The world has already averted climate disaster once. Without the Montreal Protocol, the climate impacts projected for 2050 would have already arrived by 2000. Why don’t we hear more about it? The Montreal Protocol was originally designed to tackle a different environmental issue — the thinning of the ozone layer by man-made chemicals. Under the Protocol, countries are required to reduce the production of ozone depleting substances in a stepwise manner, with different schedules for developed and developing countries. Today, nearly 99% of ozone depleting substances are gone, and the ozone layer is on a path to recovery.

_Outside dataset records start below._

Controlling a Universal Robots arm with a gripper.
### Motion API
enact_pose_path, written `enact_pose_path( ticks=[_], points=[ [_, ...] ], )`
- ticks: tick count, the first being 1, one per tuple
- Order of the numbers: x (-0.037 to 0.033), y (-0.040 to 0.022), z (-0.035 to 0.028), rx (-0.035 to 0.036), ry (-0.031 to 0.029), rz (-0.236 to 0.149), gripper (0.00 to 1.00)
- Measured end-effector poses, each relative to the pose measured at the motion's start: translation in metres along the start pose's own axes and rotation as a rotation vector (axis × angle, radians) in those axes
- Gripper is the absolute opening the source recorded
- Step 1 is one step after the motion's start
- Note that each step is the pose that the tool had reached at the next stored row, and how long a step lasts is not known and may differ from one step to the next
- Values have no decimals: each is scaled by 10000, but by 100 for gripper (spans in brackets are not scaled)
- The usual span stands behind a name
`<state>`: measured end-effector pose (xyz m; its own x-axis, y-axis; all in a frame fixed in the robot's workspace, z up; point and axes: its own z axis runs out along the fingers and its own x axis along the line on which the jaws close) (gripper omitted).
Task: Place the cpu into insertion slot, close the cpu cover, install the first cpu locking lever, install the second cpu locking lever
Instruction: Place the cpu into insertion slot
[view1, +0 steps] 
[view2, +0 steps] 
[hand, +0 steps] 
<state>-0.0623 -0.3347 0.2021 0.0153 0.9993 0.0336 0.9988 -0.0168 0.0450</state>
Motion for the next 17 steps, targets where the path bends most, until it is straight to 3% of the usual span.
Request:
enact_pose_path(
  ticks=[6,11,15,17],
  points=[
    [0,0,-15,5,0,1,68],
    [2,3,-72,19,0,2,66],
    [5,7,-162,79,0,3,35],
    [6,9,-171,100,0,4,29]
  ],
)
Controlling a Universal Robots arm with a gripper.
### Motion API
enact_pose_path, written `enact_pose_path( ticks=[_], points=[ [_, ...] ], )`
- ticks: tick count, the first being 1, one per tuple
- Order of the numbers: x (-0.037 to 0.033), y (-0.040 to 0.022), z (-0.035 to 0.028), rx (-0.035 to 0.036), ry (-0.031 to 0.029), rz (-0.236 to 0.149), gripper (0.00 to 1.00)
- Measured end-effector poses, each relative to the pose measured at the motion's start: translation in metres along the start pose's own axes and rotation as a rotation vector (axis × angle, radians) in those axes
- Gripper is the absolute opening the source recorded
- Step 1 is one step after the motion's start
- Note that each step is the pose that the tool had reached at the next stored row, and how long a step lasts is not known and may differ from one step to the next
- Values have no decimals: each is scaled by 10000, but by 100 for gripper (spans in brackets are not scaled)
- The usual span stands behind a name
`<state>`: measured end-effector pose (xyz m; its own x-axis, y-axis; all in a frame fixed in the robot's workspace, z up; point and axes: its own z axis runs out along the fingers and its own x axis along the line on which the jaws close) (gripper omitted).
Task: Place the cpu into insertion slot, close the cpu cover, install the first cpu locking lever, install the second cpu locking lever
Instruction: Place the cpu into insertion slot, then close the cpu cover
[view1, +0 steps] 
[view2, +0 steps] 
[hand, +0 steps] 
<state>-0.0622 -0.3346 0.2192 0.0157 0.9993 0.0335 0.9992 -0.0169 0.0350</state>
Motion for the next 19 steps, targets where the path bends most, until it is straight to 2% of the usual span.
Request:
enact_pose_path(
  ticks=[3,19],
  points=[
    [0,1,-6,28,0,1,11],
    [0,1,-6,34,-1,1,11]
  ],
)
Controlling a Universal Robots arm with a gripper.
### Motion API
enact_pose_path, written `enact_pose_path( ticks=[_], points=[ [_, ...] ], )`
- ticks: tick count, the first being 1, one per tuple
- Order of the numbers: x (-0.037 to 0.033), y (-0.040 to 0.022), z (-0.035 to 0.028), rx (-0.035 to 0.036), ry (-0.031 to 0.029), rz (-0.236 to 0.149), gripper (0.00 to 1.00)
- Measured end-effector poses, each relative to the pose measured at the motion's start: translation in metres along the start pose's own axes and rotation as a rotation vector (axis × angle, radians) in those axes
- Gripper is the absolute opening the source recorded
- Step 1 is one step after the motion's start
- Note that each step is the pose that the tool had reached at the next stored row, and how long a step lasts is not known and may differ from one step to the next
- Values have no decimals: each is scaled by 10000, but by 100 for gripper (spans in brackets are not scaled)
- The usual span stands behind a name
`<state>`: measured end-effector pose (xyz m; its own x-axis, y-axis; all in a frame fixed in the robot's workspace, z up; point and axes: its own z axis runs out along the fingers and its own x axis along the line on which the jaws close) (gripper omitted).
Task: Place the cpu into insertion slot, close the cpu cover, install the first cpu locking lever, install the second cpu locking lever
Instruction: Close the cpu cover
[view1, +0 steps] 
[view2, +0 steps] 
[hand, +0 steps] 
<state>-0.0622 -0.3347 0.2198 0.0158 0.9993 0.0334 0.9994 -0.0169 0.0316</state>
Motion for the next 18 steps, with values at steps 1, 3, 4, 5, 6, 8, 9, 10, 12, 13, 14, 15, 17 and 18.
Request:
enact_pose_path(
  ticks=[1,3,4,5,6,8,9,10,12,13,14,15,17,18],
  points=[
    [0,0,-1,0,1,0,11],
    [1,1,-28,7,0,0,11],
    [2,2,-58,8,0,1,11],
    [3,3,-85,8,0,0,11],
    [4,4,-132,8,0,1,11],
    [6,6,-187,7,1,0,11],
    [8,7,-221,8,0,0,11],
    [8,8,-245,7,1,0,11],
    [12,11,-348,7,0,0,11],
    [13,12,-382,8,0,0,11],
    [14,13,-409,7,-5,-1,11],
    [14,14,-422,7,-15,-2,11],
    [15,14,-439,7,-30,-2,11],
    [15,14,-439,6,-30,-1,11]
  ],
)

The chemicals which deplete the ozone layer are also extremely potent greenhouse gases that contribute to global climate change. By phasing out their production and use, the Montreal Protocol prevented up to 2.0 °C of warming: 1.0 °C from reduced emissions, and up to 1 °C from protecting forests and other carbon sinks from increased ultraviolet radiation due to ozone layer depletion.

Since its inception, the Montreal Protocol has been amended a number of times, each time furthering the speed and ambition of the transition towards more ozone and climate-friendly chemicals. These efforts were driven by people who believed that the Protocol could, and needed to do more. Most recently, the Montreal Protocol was expanded to mandate the phase down of HFCs through the Kigali Amendment in 2016. Now, with the inclusion of HFCs, the Montreal Protocol is estimated to prevent an additional 0.5°C of warming by 2100, and there is even more that can be done. 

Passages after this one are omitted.